◆ DATASET CONTENT
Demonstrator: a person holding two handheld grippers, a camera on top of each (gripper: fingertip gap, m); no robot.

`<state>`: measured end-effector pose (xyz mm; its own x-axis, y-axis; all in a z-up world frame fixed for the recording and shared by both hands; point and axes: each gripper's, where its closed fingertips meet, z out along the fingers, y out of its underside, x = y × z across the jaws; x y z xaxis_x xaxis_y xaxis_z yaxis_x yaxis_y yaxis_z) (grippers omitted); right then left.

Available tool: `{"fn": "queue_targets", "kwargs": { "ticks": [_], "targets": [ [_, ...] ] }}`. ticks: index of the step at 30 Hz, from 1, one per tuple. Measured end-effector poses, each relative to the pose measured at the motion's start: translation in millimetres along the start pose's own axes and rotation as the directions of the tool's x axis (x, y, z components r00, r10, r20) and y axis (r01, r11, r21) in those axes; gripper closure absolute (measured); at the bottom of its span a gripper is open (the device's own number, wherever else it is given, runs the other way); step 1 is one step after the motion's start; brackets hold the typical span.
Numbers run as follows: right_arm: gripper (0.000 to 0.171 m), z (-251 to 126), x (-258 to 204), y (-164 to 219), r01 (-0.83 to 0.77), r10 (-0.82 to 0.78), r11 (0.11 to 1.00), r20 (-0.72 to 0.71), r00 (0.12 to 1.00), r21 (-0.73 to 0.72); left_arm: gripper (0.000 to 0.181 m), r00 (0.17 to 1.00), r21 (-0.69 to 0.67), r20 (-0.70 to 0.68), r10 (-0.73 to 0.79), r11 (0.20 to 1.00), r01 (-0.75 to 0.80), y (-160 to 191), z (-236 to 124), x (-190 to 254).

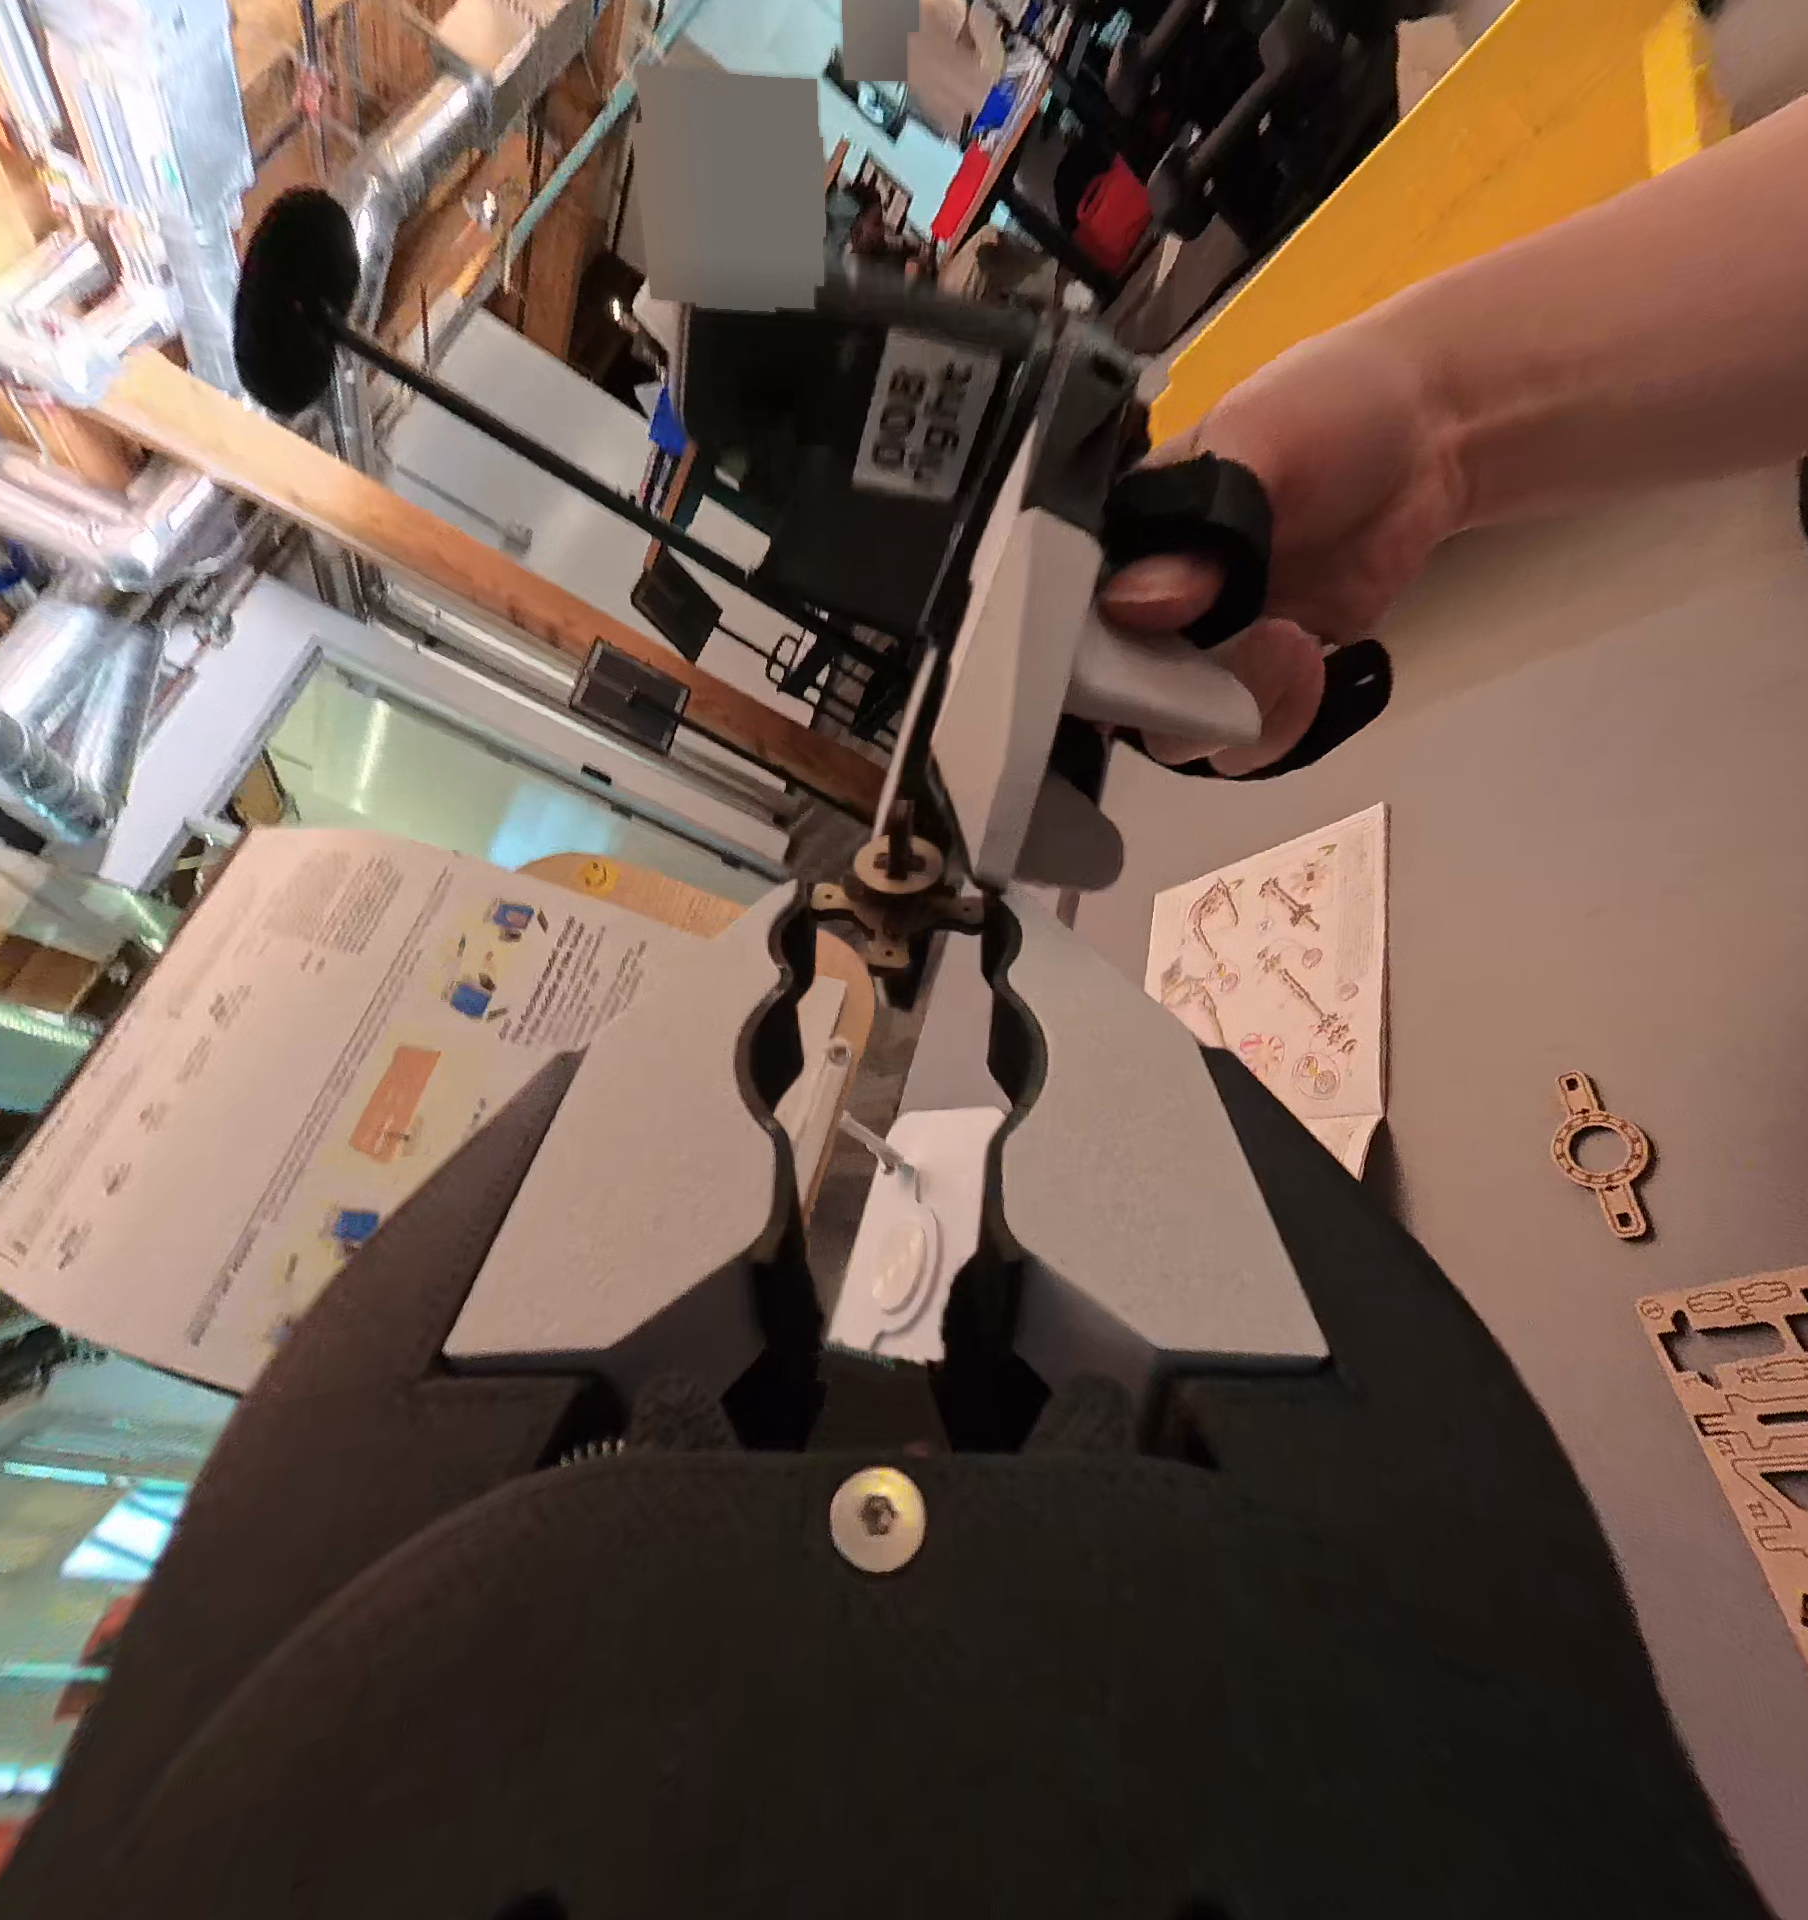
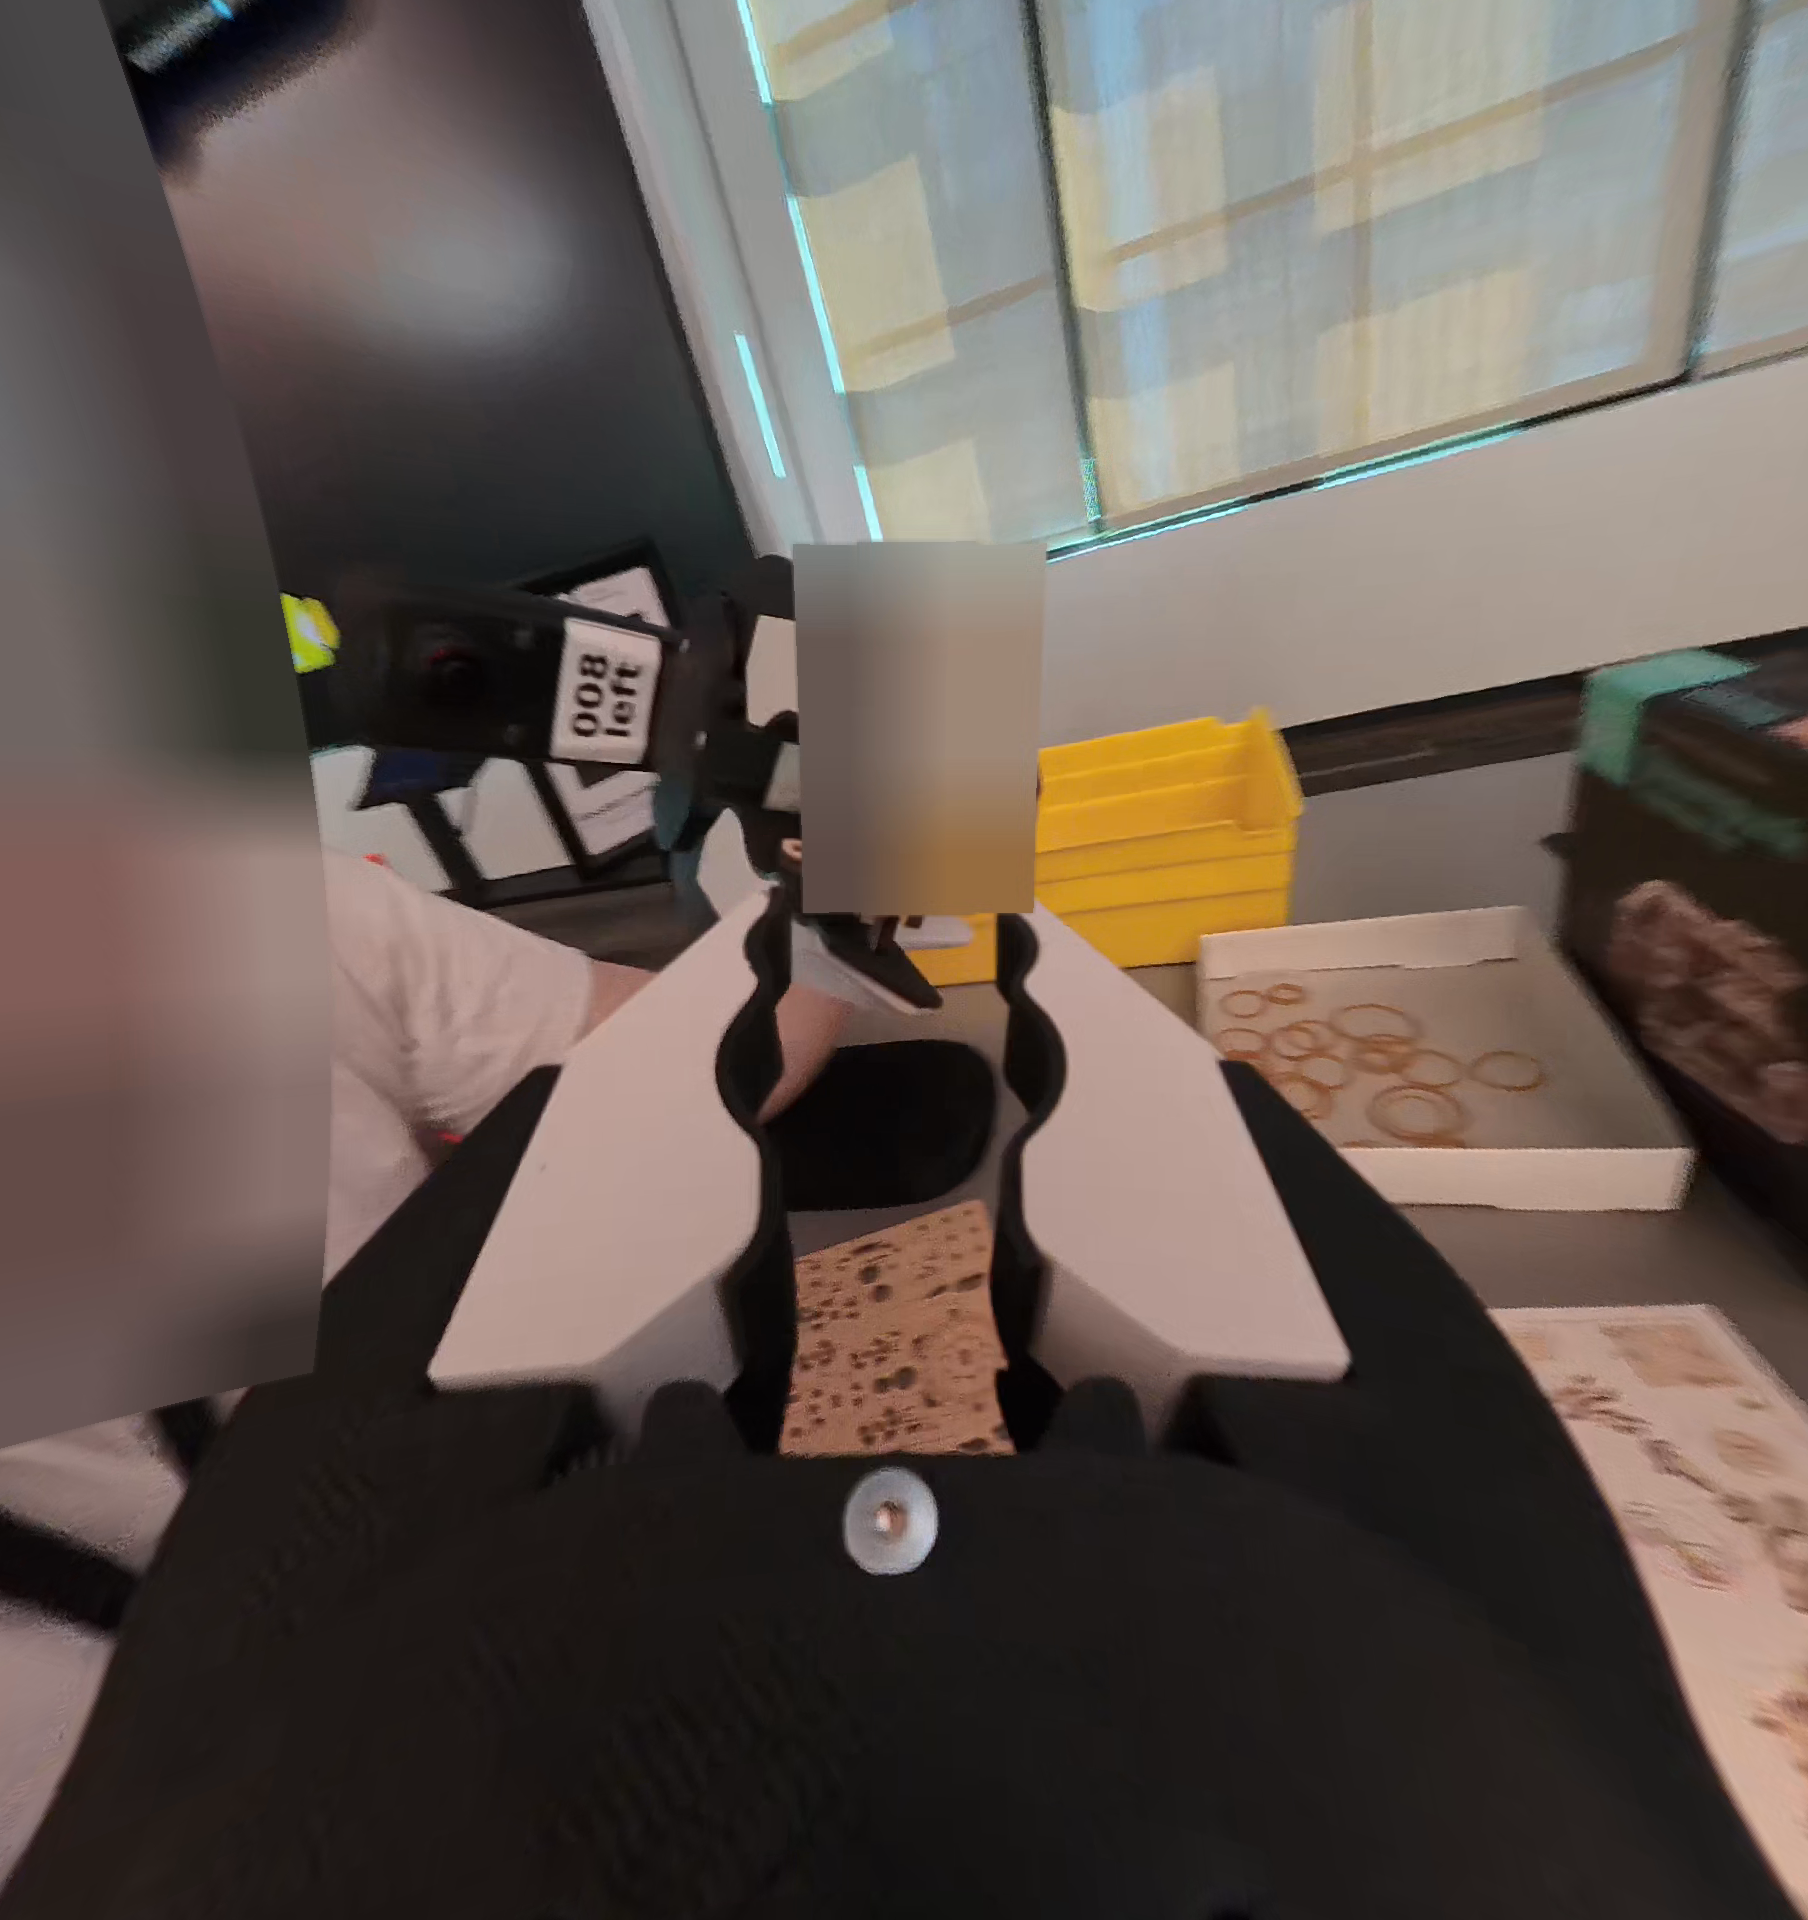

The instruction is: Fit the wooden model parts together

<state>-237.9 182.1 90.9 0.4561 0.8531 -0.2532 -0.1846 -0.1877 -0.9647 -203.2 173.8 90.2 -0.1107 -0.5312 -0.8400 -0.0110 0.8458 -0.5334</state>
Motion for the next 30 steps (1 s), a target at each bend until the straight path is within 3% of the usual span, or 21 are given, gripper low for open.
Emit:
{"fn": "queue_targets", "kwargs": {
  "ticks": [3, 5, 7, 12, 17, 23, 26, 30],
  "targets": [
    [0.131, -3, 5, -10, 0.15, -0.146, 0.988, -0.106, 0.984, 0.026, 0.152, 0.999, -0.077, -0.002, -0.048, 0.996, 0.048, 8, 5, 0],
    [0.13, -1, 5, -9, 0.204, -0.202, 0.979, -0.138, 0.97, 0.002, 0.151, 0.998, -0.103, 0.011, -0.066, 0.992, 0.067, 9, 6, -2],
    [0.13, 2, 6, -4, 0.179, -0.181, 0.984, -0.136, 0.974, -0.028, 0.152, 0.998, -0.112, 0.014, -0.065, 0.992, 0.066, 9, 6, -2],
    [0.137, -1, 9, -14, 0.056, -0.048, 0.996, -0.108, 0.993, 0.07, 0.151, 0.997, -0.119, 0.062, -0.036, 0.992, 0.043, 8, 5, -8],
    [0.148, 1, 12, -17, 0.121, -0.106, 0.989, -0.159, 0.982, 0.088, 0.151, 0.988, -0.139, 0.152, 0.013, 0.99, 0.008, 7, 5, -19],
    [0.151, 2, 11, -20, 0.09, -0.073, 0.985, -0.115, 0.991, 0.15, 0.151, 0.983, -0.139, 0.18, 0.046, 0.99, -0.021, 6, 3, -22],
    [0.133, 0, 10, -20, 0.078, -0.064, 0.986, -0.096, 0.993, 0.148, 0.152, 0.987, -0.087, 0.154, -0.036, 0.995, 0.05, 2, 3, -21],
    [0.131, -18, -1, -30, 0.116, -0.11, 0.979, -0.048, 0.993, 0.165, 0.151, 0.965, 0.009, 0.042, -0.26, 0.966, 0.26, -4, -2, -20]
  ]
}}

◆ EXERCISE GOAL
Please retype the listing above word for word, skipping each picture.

◆ WRITTEN ANSWER
Demonstrator: a person holding two handheld grippers, a camera on top of each (gripper: fingertip gap, m); no robot.

`<state>`: measured end-effector pose (xyz mm; its own x-axis, y-axis; all in a z-up world frame fixed for the recording and shared by both hands; point and axes: each gripper's, where its closed fingertips meet, z out along the fingers, y out of its underside, x = y × z across the jaws; x y z xaxis_x xaxis_y xaxis_z yaxis_x yaxis_y yaxis_z) (grippers omitted); right then left.

Available tool: `{"fn": "queue_targets", "kwargs": { "ticks": [_], "targets": [ [_, ...] ] }}`. ticks: index of the step at 30 Hz, from 1, one per tuple. Measured end-effector poses, each relative to the pose measured at the motion's start: translation in millimetres along the start pose's own axes and rotation as the directions of the tool's x axis (x, y, z components r00, r10, r20) and y axis (r01, r11, r21) in those axes; gripper closure absolute (measured); at the bottom of its span a gripper is open (the device's own number, wherever else it is given, runs the other way); step 1 is one step after the motion's start; brackets hold the typical span.
Numbers run as follows: right_arm: gripper (0.000 to 0.171 m), z (-251 to 126), x (-258 to 204), y (-164 to 219), r01 (-0.83 to 0.77), r10 (-0.82 to 0.78), r11 (0.11 to 1.00), r20 (-0.72 to 0.71), r00 (0.12 to 1.00), r21 (-0.73 to 0.72); left_arm: gripper (0.000 to 0.181 m), r00 (0.17 to 1.00), r21 (-0.69 to 0.67), r20 (-0.70 to 0.68), r10 (-0.73 to 0.79), r11 (0.20 to 1.00), r01 (-0.75 to 0.80), y (-160 to 191), z (-236 to 124), x (-190 to 254).


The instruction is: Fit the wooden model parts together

<state>-237.9 182.1 90.9 0.4561 0.8531 -0.2532 -0.1846 -0.1877 -0.9647 -203.2 173.8 90.2 -0.1107 -0.5312 -0.8400 -0.0110 0.8458 -0.5334</state>
Motion for the next 30 steps (1 s), a target at each bend until the straight path is within 3% of the usual span, or 21 are given, gripper low for open.
Emit:
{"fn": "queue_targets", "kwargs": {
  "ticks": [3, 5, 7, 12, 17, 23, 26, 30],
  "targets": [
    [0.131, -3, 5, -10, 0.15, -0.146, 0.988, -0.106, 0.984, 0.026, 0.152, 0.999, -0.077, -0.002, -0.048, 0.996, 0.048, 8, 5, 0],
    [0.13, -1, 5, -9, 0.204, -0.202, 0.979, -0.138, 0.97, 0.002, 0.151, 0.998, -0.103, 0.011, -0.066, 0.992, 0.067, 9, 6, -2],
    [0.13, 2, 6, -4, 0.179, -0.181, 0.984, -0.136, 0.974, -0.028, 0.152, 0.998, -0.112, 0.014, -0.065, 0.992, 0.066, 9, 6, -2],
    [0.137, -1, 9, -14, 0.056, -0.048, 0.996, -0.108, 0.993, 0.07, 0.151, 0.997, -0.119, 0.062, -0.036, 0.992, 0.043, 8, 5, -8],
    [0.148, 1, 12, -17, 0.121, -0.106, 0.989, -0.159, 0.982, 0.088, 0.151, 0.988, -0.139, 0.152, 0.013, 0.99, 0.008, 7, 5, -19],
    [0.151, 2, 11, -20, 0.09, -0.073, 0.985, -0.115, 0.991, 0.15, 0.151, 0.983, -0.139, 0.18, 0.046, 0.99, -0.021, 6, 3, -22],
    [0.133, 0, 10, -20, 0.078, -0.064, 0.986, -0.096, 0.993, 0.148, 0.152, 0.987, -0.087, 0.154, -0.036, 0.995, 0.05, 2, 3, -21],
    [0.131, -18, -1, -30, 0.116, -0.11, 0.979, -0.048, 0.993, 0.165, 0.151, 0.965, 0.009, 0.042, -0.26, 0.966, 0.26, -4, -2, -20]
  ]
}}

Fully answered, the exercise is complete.